Turn descriptive text into expressive music or sound effects. This endpoint generates either structured musical audio (melodies, harmonies, beats) or non-musical SFX (foley, UI beeps, ambience, impacts) based on your prompt and selected `audio_type`.

## The Generation Process

<Steps>
  <Step title="Task Creation">
    Your request is registered and a processing task is created. The response includes a unique `task_id` you’ll use to track progress and retrieve results (via the returned `run_id`).
  </Step>

  <Step title="Text Analysis">
    We analyze your prompt to identify sonic intent—musical attributes (tempo, instrumentation, groove) for `music`, or acoustic characteristics (materials, space, motion) for `sound`.
  </Step>

  <Step title="Audio Synthesis">
    Specialized models synthesize the audio to match your description and requested `duration`.
  </Step>
</Steps>

<Note>
  * **Music `duration` behavior:**
    When `audio_type` is set to `music`, the `duration` parameter is **not enforced**. Music generations currently return a fixed-length clip depending on the prompt provided. If you need a precise length for music, trim, loop, or stitch the result in post-production.
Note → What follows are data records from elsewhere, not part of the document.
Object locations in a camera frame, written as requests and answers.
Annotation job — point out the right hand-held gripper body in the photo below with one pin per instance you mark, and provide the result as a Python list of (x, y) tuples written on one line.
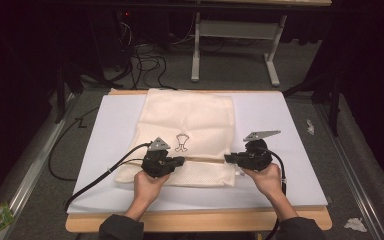
[(256, 156)]

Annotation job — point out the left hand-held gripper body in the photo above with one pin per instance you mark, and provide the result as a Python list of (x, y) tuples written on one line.
[(156, 161)]

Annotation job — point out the cream mesh laundry bag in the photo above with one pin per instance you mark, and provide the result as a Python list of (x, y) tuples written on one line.
[(186, 116)]

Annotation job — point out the person's right hand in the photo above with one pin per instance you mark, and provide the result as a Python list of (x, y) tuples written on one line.
[(266, 181)]

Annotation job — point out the person's left hand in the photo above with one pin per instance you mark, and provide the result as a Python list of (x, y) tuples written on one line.
[(150, 188)]

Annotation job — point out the white table mat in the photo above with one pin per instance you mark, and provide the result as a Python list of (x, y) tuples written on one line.
[(113, 133)]

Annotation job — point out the wooden table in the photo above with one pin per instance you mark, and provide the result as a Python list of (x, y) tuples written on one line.
[(193, 221)]

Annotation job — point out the small white paper scrap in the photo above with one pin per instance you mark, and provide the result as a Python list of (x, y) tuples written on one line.
[(310, 127)]

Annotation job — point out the black stand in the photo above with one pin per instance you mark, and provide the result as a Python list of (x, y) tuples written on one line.
[(334, 106), (61, 90)]

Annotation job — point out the crumpled white tissue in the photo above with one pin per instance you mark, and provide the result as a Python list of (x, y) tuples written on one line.
[(355, 225)]

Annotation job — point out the metal floor rail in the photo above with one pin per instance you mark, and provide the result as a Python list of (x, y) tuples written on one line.
[(36, 163), (353, 173)]

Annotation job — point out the white frame desk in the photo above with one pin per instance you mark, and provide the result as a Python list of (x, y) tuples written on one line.
[(236, 30)]
The `duration` parameter continues to apply to `sound` (SFX) requests.
</Note>

<Warning>
  Maximum duration per request is **10 seconds**. The default duration is **8.0 seconds**.
</Warning>

Throughout this process, you can monitor the status of your generation task by polling the [`/text-to-sound/{task_id}`](get-text-to-sound-status) endpoint with the `task_id` provided in your initial response.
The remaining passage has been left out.